Chassahowitzka River, Florida

  Chassahowitzka River runs five miles to the sea.  Fed by several tributaries, in Google Earth it looks rather like a haunted tree., or an inflamed coronary system. 
  We  startied up by the big yellow pin, which marks Chassahowitzka River Camp, and spent most of our morning exploring the minor tributaries, including an especially narrow one known as the Crack.
"Chassahowitzka"  translates as "place of the hanging pumpkins" which is an interesting visual to imagine, but not a sight we happened upon.
  I'd called the camp the night before, and the answering machine informed me the store was open from 8AM-5PM.  We were there shortly after 8, and a bit behind several fishermen.
  We headed upstream first, to a collection of springs known as the seven sisters.  The water was not very deep around the springs.  I've read that several of the springs are connected by caves.  A rather grim little sign off to the side commemorates those who failed to navigate the caves safely.
   This picture isn't great, but it shows how close to the surface and tempting one of the caves is.
  After exploring those springs we headed downstream, keeping mostly to the right.
  This is a view as we headed by an island.
  A number of birds graced the area, there were several osprey, a few eagles, some wood storks and tri-colored heron.   This raccoon was the only mammal we spotted.  He looks like he might be bowing.
  The furthest downriver we went was the mouth of Potter Spring Creek.  On the Google Earth picture above, that's the tributary that nearly touches the top.  At the end a tiny creek disappeared into the woods.
  We followed the clear running water further and further, until at last we came to Potter spring, a small spring with just enough space to spin the boats, and plenty of mosquitoes.    This labeled map shows the location of the spring off to the side.
   Then it was back to the main channel, where more boats were headed out to explore.

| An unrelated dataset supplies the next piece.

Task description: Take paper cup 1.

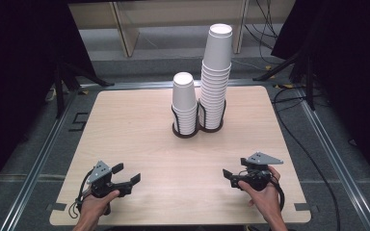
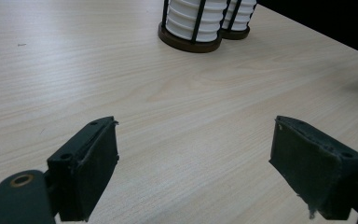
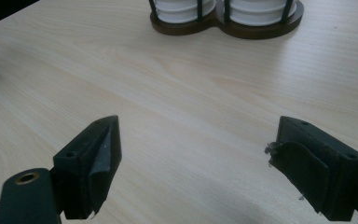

    The Crack appears in many descriptions of the river;  again it's a narrow channel which leads to a spring.
 The Crack is so shallow and twisty that near the top we had to get out of our kayaks and tow them behind.  A the top of the Crack is a good sized swimming hole, but it already had a number of picnickers in attendance, so we moved on.
   Back at the main channel, it was apparent that all the other boaters were out.  Groups of kayaks streamed by, boats raced down the river, there was even an inflatable paddleboard.   My favorite was this paddler who seemed unaware that a predator was close behind.
  With everyone else on the river, it was time for us to head ashore.  The Chassahowitzka had been a fun river, a briny environment where crabs were frequently spotted.  The waters, especially in the tributaries, were often shallow, so I was glad we weren't on our paddleboards looking to find a path for the nine inch fins.  The many creeks give lots of places to investigate, I felt like a jungle explorer.

Chassahowitzka River Camp
A nicely labeled map of the river :
Chassahowitzka River Wikipedia

Summary:  Launch and rental from the Chassahowitzka River Camp at about 8:30, finish about 11:30.  Bathrooms are available at the store  Low was earlier in the morning.  We wound up paddling about 8 miles.